* _Problem requirements_:
An exact copy of the listing is required, with its pictures removed.

* _Dataset extract_:
════════════════
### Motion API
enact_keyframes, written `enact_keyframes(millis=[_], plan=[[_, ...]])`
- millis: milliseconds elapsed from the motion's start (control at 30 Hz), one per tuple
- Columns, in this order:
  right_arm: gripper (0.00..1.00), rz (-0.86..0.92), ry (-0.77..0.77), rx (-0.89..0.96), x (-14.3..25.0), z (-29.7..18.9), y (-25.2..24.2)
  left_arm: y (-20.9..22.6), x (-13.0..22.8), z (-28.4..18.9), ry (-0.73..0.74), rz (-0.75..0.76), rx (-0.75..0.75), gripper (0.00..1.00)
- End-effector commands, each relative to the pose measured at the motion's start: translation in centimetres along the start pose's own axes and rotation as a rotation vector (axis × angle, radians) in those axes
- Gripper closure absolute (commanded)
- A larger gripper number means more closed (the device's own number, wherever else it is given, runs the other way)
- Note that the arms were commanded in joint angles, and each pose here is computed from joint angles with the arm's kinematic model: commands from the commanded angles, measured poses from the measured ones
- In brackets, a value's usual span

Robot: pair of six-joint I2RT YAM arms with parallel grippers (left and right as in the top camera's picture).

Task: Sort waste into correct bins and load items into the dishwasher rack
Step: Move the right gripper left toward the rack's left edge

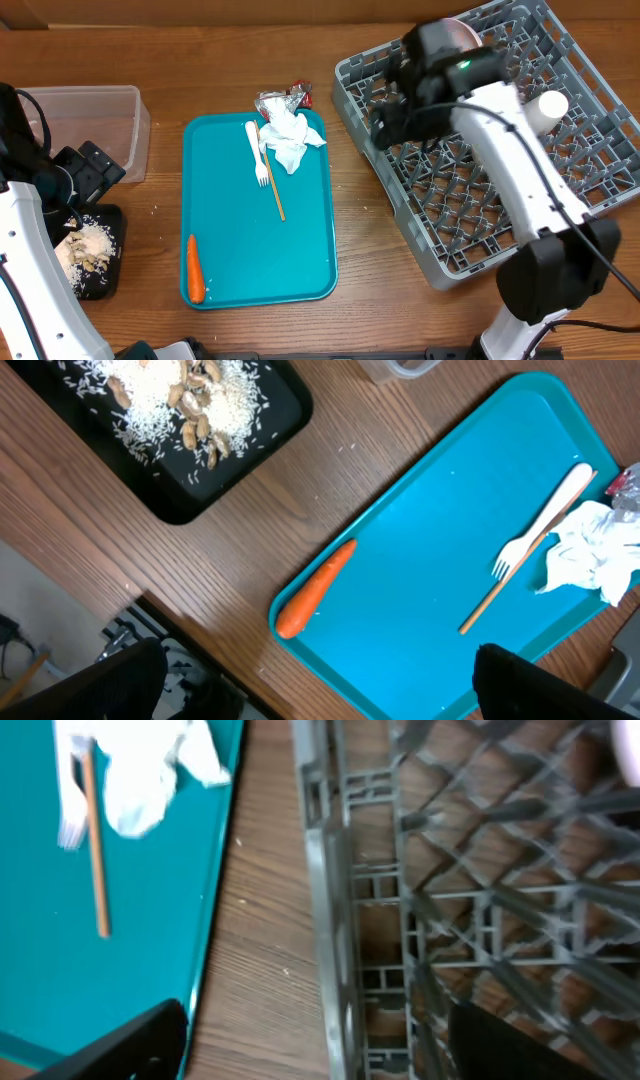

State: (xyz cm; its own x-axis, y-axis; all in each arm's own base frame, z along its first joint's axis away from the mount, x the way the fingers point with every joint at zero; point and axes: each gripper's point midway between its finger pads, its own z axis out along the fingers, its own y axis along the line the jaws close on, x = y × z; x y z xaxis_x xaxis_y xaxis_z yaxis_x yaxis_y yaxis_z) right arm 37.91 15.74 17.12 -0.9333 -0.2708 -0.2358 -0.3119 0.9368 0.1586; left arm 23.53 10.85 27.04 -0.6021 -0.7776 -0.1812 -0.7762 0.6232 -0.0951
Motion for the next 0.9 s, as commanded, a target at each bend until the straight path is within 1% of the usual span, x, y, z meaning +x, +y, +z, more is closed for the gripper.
enact_keyframes(millis=[0,67,200,233,300,367,567,733,867], plan=[[0.18,-0.051,0.030,0.011,1.3,2.2,1.1,0.2,0.0,0.2,0.008,-0.014,-0.008,0.00],[0.25,-0.069,0.040,0.007,1.8,3.5,1.7,0.2,0.0,0.2,0.008,-0.014,-0.008,0.00],[0.30,-0.072,0.043,0.006,2.1,4.7,1.8,0.2,0.0,0.2,0.008,-0.014,-0.008,0.00],[0.32,-0.071,0.041,0.006,2.1,4.9,1.7,0.2,0.0,0.2,0.008,-0.014,-0.008,0.00],[0.35,-0.068,0.035,0.011,2.1,5.3,1.6,0.2,0.0,0.2,0.008,-0.014,-0.008,0.00],[0.35,-0.065,0.038,0.044,2.5,6.3,0.8,0.2,0.0,0.2,0.008,-0.014,-0.008,0.00],[0.41,-0.042,0.061,0.036,3.5,7.7,0.8,0.2,0.0,0.2,0.008,-0.014,-0.008,0.00],[0.52,-0.012,0.072,0.039,3.8,8.3,0.7,0.2,0.0,0.2,0.008,-0.014,-0.008,0.00],[0.68,0.061,0.059,0.043,3.2,9.1,0.5,0.2,0.0,0.2,0.008,-0.014,-0.008,0.00]])
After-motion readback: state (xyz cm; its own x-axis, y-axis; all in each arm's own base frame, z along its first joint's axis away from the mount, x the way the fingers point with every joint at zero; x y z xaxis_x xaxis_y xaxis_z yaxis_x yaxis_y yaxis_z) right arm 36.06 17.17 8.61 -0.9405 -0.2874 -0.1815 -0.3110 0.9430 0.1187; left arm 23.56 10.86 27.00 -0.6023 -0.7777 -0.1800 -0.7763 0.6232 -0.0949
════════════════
* _Completed task_:
### Motion API
enact_keyframes, written `enact_keyframes(millis=[_], plan=[[_, ...]])`
- millis: milliseconds elapsed from the motion's start (control at 30 Hz), one per tuple
- Columns, in this order:
  right_arm: gripper (0.00..1.00), rz (-0.86..0.92), ry (-0.77..0.77), rx (-0.89..0.96), x (-14.3..25.0), z (-29.7..18.9), y (-25.2..24.2)
  left_arm: y (-20.9..22.6), x (-13.0..22.8), z (-28.4..18.9), ry (-0.73..0.74), rz (-0.75..0.76), rx (-0.75..0.75), gripper (0.00..1.00)
- End-effector commands, each relative to the pose measured at the motion's start: translation in centimetres along the start pose's own axes and rotation as a rotation vector (axis × angle, radians) in those axes
- Gripper closure absolute (commanded)
- A larger gripper number means more closed (the device's own number, wherever else it is given, runs the other way)
- Note that the arms were commanded in joint angles, and each pose here is computed from joint angles with the arm's kinematic model: commands from the commanded angles, measured poses from the measured ones
- In brackets, a value's usual span

Robot: pair of six-joint I2RT YAM arms with parallel grippers (left and right as in the top camera's picture).

Task: Sort waste into correct bins and load items into the dishwasher rack
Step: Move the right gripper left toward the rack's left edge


State: (xyz cm; its own x-axis, y-axis; all in each arm's own base frame, z along its first joint's axis away from the mount, x the way the fingers point with every joint at zero; point and axes: each gripper's point midway between its finger pads, its own z axis out along the fingers, its own y axis along the line the jaws close on, x = y × z; x y z xaxis_x xaxis_y xaxis_z yaxis_x yaxis_y yaxis_z) right arm 37.91 15.74 17.12 -0.9333 -0.2708 -0.2358 -0.3119 0.9368 0.1586; left arm 23.53 10.85 27.04 -0.6021 -0.7776 -0.1812 -0.7762 0.6232 -0.0951
Motion for the next 0.9 s, as commanded, a target at each bend until the straight path is within 1% of the usual span, x, y, z meaning +x, +y, +z, more is closed for the gripper.
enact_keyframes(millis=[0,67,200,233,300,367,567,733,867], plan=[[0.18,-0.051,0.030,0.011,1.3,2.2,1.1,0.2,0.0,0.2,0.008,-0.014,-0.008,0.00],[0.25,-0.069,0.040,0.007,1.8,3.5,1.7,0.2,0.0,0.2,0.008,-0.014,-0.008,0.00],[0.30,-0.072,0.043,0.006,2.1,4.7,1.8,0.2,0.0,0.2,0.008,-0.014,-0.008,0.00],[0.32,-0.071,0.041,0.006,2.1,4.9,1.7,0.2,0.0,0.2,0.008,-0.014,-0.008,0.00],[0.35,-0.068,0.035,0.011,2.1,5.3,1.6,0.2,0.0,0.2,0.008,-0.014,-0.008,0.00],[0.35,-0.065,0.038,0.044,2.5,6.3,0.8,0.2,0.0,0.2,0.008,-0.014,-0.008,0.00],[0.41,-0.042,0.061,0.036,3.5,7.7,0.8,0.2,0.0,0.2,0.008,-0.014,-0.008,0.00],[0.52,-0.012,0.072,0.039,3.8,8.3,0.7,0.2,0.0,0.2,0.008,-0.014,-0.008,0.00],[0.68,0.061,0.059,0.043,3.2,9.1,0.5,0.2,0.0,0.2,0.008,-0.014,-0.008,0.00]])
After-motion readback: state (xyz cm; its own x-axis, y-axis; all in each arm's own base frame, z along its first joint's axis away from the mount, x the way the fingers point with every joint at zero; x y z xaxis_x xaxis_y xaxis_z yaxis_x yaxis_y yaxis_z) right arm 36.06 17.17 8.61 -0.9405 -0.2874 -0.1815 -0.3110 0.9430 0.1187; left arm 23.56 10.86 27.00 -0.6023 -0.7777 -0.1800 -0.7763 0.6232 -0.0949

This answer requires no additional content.